In 2022, journalists from King's College's journalism program produced a investigative series about the continuing harm from VLTs in Nova Scotia, where the Nova Scotia Gaming Corporation acknowledges one in ten VLT users are problem gamblers.

== Games and products ==

- Draw Games:
  - Lotto 6/49 (national) — draws on Wednesdays and Saturdays
  - Lotto Max (national) — draws on Tuesdays and Fridays
    - Twist (regional) — a regional add-on for Lotto Max in Atlantic Canada.
  - Atlantic 49 (regional) – draws on Wednesdays and Saturdays
  - Hit or Miss (regional) – a daily draw game that includes an instant win component
  - Tag (regional) – an add-on game purchased with other draw tickets
  - Keno Atlantic (regional) -a daily keno game where players can choose their wager
  - Bucko (regional) – a daily 5/41 draw game that costs only $1 to play
  - Salsa Bingo (regional) - a daily bingo draw game
  - Poker Lotto (regional) – a daily draw game
  - Lotto 4 (regional) – a daily draw game where players can choose their wager

- Sports betting:
  - Pro-Line

- Other conventional games:
  - Scratch-n-Win (national and regional scratch tickets, including popular games such as Set For Life, Crossword and Bingo)
  - Breakopen (Pull-tabs)
  - Video lottery terminals

- Internet-based games:
  - alc.ca - a large variety of Atlantic Lottery’s games are available to purchase and play online
  - GeoLotto - Formerly known as GeoSweep, a cancelled map-based lottery game

=== Red Shores ===
Red Shores is the only casino on Prince Edward Island, with the Racetrack and Casino at Charlottetown Driving Park offering over 150 slots, Blackjack, UTH, Baccarat, Roulette and a private Poker Room. Red Shores' Summerside location offers a gaming floor with 30 VLT machines.

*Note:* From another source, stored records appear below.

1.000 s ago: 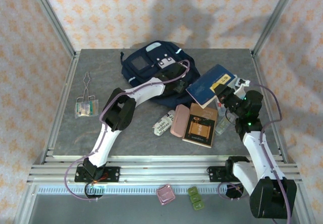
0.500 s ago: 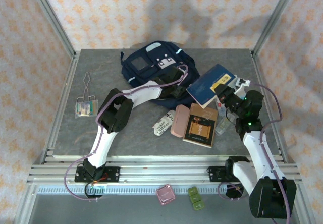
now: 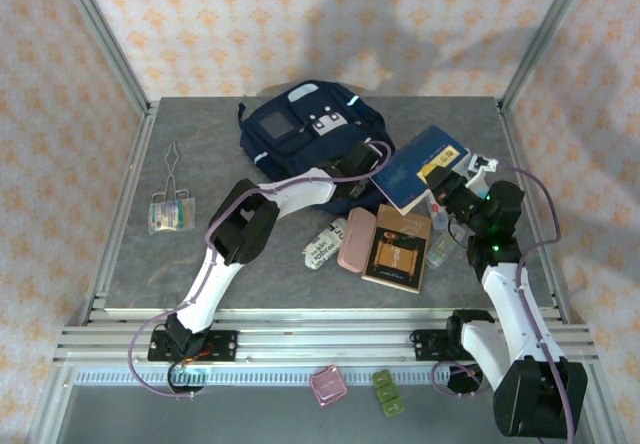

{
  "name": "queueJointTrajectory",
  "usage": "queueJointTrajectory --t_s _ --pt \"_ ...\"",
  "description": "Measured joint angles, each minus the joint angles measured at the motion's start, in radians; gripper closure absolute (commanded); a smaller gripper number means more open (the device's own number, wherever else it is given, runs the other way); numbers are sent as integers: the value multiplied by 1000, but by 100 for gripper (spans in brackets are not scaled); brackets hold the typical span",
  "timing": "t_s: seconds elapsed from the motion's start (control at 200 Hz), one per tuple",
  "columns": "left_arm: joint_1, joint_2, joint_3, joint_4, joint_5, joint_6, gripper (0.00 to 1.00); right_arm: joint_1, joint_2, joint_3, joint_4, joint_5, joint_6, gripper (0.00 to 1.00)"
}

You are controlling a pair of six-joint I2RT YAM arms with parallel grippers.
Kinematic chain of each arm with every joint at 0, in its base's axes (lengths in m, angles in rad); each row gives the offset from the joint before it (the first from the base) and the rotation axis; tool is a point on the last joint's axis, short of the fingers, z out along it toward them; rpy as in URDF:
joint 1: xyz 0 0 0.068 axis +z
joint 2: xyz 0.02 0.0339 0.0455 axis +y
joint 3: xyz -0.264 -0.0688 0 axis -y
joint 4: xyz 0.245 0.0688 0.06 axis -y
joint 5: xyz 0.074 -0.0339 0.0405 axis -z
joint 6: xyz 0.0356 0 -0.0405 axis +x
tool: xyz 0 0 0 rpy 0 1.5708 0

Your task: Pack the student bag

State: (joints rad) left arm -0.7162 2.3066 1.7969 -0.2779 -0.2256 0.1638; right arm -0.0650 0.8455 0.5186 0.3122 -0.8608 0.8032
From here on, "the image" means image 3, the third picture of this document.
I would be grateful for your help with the blue notebook with yellow label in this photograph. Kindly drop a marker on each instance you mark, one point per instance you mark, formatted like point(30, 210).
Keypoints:
point(405, 174)

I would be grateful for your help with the pink hard case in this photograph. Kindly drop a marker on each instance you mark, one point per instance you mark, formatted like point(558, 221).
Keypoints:
point(355, 239)

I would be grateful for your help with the white pouch with black print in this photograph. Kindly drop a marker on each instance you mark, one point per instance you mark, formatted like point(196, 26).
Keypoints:
point(320, 250)

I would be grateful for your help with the navy blue student backpack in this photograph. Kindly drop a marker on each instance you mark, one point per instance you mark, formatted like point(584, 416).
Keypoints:
point(270, 151)

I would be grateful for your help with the brown hardcover book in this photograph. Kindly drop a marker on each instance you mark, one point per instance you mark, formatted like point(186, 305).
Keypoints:
point(395, 254)

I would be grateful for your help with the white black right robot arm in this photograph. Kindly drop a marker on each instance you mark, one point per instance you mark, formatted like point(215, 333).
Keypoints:
point(510, 304)

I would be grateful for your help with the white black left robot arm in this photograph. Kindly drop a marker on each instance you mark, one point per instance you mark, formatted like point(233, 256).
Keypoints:
point(207, 284)

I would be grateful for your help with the small clear plastic bottle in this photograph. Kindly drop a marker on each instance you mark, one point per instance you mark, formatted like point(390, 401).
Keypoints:
point(442, 251)

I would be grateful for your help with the clear packet of plasters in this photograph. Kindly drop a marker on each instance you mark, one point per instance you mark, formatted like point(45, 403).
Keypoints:
point(170, 215)

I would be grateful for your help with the green square pad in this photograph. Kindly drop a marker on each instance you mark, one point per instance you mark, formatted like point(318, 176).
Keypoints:
point(382, 378)
point(392, 409)
point(387, 393)

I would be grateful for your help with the pink square device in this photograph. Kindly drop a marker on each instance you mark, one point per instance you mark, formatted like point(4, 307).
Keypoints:
point(327, 386)

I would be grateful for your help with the aluminium side rail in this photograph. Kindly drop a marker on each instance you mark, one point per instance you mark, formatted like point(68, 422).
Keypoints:
point(119, 214)
point(512, 139)

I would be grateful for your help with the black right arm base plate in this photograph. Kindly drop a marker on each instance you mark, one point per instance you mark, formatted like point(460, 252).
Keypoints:
point(425, 345)

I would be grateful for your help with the aluminium mounting rail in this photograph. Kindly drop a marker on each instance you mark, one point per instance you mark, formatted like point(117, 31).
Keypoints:
point(325, 336)

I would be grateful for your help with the aluminium frame post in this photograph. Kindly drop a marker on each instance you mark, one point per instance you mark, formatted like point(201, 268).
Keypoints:
point(547, 29)
point(102, 30)

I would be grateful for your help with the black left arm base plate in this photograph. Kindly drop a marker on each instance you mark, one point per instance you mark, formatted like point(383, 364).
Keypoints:
point(222, 345)

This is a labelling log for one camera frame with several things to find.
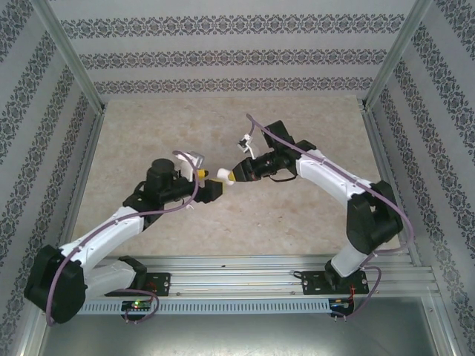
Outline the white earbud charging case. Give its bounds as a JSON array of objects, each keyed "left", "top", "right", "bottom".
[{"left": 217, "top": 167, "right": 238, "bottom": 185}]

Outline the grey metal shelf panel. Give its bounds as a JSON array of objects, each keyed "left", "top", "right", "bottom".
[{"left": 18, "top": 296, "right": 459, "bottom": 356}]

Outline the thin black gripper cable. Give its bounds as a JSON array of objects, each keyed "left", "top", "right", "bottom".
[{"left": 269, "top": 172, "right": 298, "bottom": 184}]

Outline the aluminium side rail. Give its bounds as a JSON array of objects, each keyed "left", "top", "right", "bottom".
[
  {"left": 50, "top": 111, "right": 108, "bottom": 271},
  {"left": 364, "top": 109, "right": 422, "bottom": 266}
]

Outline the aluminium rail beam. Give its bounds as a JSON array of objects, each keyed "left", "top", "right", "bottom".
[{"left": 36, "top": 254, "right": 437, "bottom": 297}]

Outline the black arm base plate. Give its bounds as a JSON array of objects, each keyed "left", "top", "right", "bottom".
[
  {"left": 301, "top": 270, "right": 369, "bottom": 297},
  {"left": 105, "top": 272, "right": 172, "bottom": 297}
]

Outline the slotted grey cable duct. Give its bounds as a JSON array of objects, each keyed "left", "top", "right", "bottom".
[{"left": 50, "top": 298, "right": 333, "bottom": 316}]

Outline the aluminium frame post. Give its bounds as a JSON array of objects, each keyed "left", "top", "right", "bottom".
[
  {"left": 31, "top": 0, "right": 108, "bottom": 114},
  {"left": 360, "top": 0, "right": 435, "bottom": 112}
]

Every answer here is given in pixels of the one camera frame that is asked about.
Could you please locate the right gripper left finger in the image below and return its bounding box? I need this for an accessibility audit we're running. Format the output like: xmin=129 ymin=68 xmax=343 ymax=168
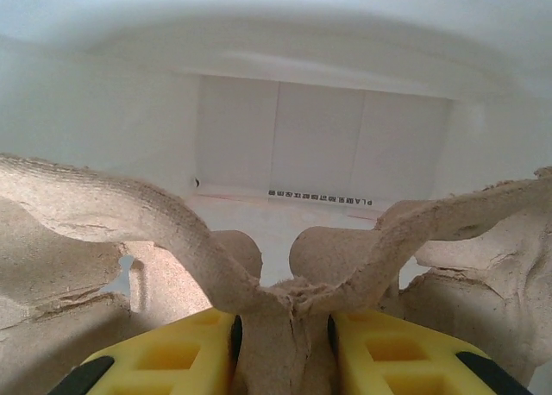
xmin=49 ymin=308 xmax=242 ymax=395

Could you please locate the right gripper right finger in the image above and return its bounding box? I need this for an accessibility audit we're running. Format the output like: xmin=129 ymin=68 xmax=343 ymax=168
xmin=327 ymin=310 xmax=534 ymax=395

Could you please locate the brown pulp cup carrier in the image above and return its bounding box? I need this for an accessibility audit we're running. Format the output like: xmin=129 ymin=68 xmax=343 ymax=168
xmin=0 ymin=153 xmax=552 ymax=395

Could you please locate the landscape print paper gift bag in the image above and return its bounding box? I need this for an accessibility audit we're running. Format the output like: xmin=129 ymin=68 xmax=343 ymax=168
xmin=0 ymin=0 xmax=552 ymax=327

Red Shores Charlottetown and Summerside showcase harness racing, which is live streamed with broadcasts begin approximately 15 minutes prior to first race Post Time.

==Major sponsorships==
Atlantic Lottery sponsors more than 100 community festivals and events across the region every year.

Atlantic Lottery Corporation has supported the Canada Games for over four decades – beginning in 1977 when ALC provided sports bags to every Atlantic Canadian athlete - although no information is yet available about whether this will continue in 2025 when the games come to St John's.